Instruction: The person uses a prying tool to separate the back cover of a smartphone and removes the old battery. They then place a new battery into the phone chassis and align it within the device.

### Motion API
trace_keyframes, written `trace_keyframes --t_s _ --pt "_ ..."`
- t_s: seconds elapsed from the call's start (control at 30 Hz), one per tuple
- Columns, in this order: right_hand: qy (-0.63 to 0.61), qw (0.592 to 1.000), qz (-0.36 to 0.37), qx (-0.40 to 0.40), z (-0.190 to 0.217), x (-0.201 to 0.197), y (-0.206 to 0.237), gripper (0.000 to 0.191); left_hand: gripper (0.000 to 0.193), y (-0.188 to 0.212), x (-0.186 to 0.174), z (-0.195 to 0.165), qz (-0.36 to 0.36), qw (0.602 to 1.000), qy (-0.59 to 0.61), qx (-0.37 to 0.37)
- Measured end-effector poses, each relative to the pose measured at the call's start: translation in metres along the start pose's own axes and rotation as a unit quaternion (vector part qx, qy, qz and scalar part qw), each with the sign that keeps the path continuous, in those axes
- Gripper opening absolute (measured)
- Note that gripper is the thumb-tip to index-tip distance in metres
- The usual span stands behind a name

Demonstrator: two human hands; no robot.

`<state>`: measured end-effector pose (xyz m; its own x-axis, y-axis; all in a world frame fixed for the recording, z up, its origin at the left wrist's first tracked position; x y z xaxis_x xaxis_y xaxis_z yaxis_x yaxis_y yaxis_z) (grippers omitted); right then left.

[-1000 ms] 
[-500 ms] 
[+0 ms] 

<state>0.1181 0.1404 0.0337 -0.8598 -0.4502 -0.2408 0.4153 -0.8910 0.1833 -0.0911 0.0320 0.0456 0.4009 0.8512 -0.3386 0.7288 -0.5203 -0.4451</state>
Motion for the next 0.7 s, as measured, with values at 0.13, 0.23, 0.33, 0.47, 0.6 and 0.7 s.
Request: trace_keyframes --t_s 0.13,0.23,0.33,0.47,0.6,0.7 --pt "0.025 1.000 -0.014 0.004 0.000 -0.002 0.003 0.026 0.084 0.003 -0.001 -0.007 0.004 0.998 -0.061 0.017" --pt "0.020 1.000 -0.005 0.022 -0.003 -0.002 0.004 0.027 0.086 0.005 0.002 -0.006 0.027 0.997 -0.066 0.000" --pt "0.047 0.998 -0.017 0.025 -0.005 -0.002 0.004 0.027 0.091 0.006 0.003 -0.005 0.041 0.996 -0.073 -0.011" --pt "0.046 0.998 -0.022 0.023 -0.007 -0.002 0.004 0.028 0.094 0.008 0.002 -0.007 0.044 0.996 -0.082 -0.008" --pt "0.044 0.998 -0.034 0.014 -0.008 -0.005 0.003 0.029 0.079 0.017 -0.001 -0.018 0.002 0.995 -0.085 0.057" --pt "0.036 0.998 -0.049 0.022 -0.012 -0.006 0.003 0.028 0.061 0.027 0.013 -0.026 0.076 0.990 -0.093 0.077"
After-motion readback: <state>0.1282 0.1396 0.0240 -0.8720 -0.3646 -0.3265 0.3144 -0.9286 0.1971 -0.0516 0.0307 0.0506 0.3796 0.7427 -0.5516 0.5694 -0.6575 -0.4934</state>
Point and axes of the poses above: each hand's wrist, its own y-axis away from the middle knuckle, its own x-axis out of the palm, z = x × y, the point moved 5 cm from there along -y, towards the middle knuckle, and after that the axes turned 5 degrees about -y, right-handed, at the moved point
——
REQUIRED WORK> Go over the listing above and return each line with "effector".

TASK RESULT>
- Measured end-effector poses, each relative to the pose measured at the call's start: translation in metres along the start pose's own axes and rotation as a unit quaternion (vector part qx, qy, qz and scalar part qw), each with the sign that keeps the path continuous, in those axes
`<state>`: measured end-effector pose (xyz m; its own x-axis, y-axis; all in a world frame fixed for the recording, z up, its origin at the left wrist's first tracked position; x y z xaxis_x xaxis_y xaxis_z yaxis_x yaxis_y yaxis_z) (grippers omitted); right then left.

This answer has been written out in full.